Think about the terrifying nature of that statement. Let an inexperienced 14 year old drive a 50 foot yacht based solely on my directions. In other words, I had to be confident in allowing the students to have control over the final outcome assuming that I had provided sufficient instruction and leadership.
Last week, when leading an EdTechTeacher iPad workshop, I told that story to my participants. For two days, I made several participants extremely uncomfortable, because I asked them to let go of the wheel.
As educators moving rapidly towards not only 1:1 classrooms, but also BYOD situations, we have to be willing to teach without driving. Here’s what I think that means:
- We have to understand that there isn’t a single solution when it comes to apps, workflow, and even presenting content. Instead of thinking in absolutes, we need to think in terms of categories of options such as note-taking or screen casting. Similarly, we have to prepare for students who learn better by text, video, face-t0-face instruction, etc.
- We need to accept the fact that our students might know more than we do about the technology being used. Rather than limiting their capabilities based on what we know, we should learn from them.
- Rather than trying to limit our students access because of our fears of what they may do with the technology, inspire them to leverage it in order to achieve greatness.

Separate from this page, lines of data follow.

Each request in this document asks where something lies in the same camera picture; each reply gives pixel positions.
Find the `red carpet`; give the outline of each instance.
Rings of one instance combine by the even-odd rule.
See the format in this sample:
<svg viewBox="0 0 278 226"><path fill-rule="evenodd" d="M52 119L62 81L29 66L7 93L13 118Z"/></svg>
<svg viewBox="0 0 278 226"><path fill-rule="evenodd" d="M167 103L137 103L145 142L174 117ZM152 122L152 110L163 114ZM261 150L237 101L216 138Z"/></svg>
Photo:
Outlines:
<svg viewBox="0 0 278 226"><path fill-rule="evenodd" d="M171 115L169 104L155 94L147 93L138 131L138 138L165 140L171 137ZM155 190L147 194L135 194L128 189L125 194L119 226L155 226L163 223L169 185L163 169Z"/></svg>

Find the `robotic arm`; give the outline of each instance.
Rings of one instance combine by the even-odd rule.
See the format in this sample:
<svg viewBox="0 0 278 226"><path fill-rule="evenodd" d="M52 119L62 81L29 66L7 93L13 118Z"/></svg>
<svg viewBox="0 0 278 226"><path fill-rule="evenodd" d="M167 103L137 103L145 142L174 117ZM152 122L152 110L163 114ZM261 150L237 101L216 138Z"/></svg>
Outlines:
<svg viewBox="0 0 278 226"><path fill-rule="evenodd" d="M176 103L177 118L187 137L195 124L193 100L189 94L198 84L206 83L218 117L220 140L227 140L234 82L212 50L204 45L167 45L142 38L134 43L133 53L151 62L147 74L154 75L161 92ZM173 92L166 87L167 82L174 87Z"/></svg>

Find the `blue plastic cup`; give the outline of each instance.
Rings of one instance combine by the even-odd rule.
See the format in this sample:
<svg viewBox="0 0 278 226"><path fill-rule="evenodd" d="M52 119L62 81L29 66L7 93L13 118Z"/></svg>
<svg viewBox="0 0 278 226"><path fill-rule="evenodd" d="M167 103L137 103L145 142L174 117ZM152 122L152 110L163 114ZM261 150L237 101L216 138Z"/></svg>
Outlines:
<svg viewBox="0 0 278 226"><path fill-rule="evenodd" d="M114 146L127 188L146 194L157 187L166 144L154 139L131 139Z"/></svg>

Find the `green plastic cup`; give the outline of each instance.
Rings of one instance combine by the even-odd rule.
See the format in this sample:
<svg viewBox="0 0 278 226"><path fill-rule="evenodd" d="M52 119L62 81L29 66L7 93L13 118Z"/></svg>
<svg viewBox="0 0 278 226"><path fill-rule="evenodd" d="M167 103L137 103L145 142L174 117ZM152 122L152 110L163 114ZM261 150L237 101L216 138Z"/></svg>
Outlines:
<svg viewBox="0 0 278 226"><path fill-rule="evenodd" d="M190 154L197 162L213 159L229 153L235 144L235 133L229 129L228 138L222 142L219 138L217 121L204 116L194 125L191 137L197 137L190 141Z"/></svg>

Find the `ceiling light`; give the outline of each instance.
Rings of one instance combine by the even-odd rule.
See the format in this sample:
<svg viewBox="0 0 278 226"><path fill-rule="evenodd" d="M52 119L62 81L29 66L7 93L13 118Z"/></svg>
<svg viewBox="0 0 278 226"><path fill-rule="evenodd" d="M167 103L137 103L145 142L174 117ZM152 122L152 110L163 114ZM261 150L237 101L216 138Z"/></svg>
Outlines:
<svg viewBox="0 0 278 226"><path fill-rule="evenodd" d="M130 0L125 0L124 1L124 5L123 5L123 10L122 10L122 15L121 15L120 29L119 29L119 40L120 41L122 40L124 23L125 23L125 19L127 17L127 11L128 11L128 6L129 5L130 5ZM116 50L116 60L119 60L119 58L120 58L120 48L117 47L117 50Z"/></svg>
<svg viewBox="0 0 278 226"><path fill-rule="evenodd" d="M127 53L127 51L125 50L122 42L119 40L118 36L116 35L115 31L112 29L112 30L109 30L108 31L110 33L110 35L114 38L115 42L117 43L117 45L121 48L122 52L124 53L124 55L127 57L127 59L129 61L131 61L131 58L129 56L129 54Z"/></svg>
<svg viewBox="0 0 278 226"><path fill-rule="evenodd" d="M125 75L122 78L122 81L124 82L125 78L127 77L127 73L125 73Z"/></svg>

Towards the end of that summer, I let a 14 year old boy back a 50 foot sailboat onto a dock between two large yachts. Before making the approach, I clearly defined the objective, prepared the rest of the students for how they could support their peer, and then modeled the desired final outcome. He didn’t hit anything.
We are now well into the EdTechTeacher summer workshop series at Harvard. If I could give one piece of advice to our participants, it would be to just try to let go of the wheel.